Bladder cancer is the ninth most common malignancy and ranks thirteenth in terms of cancer-related deaths worldwide[1,2]. The most predominant histological phenotype is the urothelial carcinoma (UC), which constitutes about 90% of bladder cancer[3]. Muscle invasiveness is a critical landmark for the clinical evaluation of bladder cancer. Roughly 75% of patients present with non-muscle invasive bladder cancer (NMIBC)[4] and most of them are easily treated with transurethral surgery. However, additional treatments such as early radical cystectomy or intravesical Bacillus Calmette-Guérin (BCG) instillation may be indicated in specific cases of NMIBC associated with a high risk of recurrence or progression.

Urothelial carcinoma shows potential pathological diversity resulting in concomitant histological variants. The incidence of histological variants in bladder urothelial carcinoma ranged between 10% and 25% in different studies[5]. Squamous and glandular differentiation, which are mostly coexistent[6,7], are the most common subtypes followed by micropapillary, sarcomatoid and small cell types[8]. Most of the guidelines consider histological variants as high-risk disease[9]. Some of the variants, such as plasmacytoid or small cell types, show strong correlation with poor clinical outcome in NMIBC, underscoring the need for mandatory early radical cystectomy[10]. Micropapillary variants exhibit low response rates following intravesical therapy, warranting prompt radical cystectomy[11]. Squamous or glandular differentiation is related to poor response to chemotherapy in invasive muscle disease[12]; however, the clinical significance in NMIBC is still unclear.

BCG treatment is generally recommended for high-risk NMIBC, such as T1; high grade; concomitant CIS; multiple, recurrent, and large (>3 cm) Ta low-grade tumors. Early radical cystectomy is recommended for a few histologic variants, such as micropapillary or plasmacytoid types. However, its role in patients with the most common histologic variants including squamous and glandular manifestations, is unknown.

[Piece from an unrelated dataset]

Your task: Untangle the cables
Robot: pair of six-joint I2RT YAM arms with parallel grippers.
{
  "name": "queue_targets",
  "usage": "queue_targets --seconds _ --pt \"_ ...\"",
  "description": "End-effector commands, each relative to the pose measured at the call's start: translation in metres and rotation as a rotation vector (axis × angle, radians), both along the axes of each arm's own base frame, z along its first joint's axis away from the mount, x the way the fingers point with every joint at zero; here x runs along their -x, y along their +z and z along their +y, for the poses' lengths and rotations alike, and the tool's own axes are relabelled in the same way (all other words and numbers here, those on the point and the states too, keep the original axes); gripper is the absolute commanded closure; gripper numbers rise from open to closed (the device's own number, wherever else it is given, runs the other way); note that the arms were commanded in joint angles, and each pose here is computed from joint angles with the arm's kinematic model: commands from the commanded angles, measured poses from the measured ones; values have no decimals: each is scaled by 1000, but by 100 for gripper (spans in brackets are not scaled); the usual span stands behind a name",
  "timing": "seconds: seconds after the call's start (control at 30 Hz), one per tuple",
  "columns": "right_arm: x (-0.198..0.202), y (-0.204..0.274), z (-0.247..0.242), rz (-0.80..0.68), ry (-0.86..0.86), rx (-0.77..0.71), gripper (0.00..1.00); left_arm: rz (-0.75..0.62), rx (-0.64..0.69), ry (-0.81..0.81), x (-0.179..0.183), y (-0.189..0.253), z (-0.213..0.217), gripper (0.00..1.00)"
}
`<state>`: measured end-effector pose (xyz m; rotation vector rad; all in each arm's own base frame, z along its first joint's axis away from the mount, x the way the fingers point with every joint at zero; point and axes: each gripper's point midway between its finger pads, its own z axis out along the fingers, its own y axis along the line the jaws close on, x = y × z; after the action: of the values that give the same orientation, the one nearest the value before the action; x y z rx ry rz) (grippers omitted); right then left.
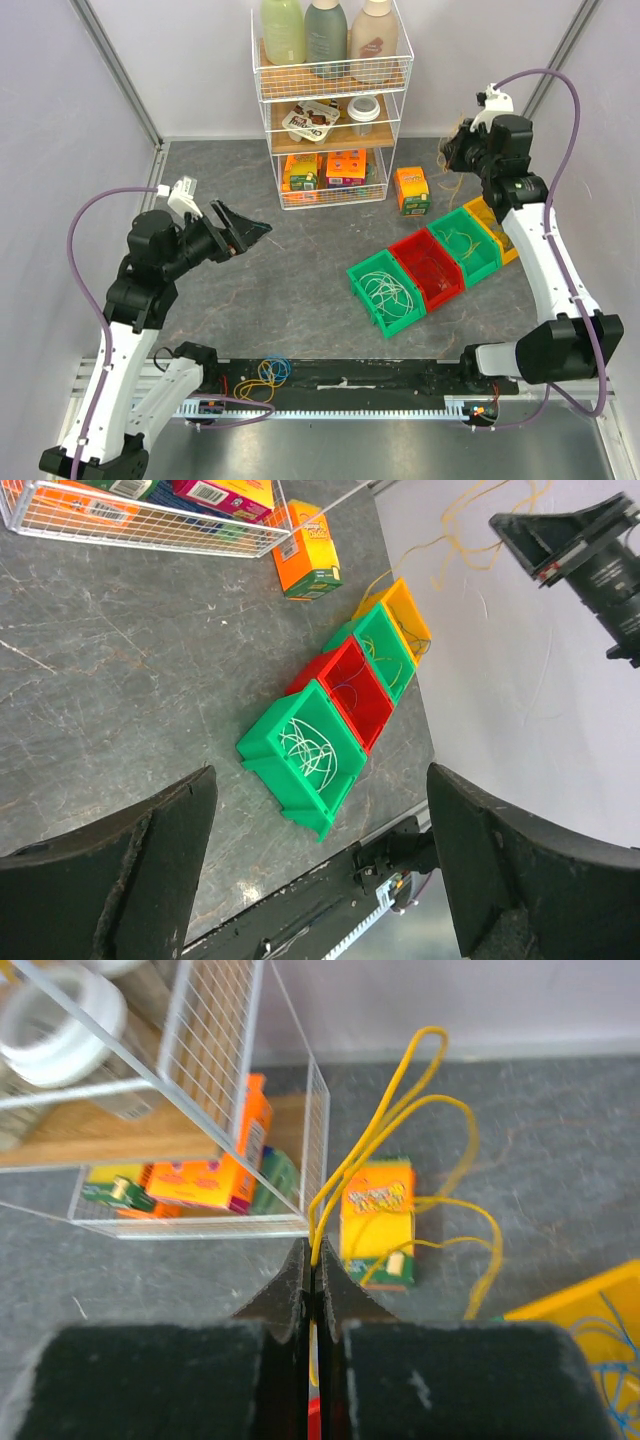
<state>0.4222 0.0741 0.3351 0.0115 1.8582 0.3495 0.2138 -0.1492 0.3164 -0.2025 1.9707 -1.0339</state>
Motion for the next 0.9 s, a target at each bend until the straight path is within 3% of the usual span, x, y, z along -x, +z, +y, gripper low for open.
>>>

In this study, we elucidated the clinical significance of BCG treatment for squamous and glandular variants of high-risk NMIBC.

Material and Methods

Ethics approval and consent

This study was approved by the Seoul National University Hospital (SNUH) Institutional review board (IRB) (No:H-1902-056-1009). As this was a retrospective study with anonymization of data, the IRB waived the requirement for informed consent from patients. All experiments were performed in accordance with relevant guidelines and regulations.

Study population

We retrospectively reviewed the electronic medical records of patients who underwent trans-urethral resection of bladder tumor (TURBT) and pathologically confirmed high-risk NMIBC between January 2000 and December 2017. High-risk NMIBC is defined by European Association of Urology (EAU) guideline as T1 tumor or carcinoma in situ (CIS) or high-grade (G3) or TaG1/G2 tumor with multiple, recurrent and large (>3 cm) cancer[13]. Among the 1263 high-risk NMIBC patients, 112 (8.8%) reported histologic variants in TURBT. Among the histologic variants, squamous or glandular subtypes were most commonly found in 62 patients (55.4%) followed by micropapillary (9.9%), plasmacytoid (1.8%) and sarcomatoid (1.8%) variants. Typical pathologic and immunohistochemistry features of urothelial carcinoma with squamous or glandular differentiation were demonstrated in Fig. 1.

Figure 1

Typical histologic phenotype and immunohistochemistry staining status of squamous (A–C) or glandular (D–F) histologic variants of bladder cancer. Urothelial carcinoma with squamous differentiation (A) shows strong positive for CK14 (B) and weak to negative staining for GATA3. (C) Urothelial carcinoma with glandular differentiation (D) is negative for CK14 (E) and strong positive for GATA3 (F).

Treatment methods included BCG instillation, radical cystectomy, and observation. Other instillation treatment methods were excluded for this analysis. Selection of BCG instillation or early radical cystectomy was followed by surgeon’s preference. None of them received adjuvant chemotherapy or radiotherapy. Observation group was consisted of the case of patient’s refusal for any treatment but agreed with regular follow up.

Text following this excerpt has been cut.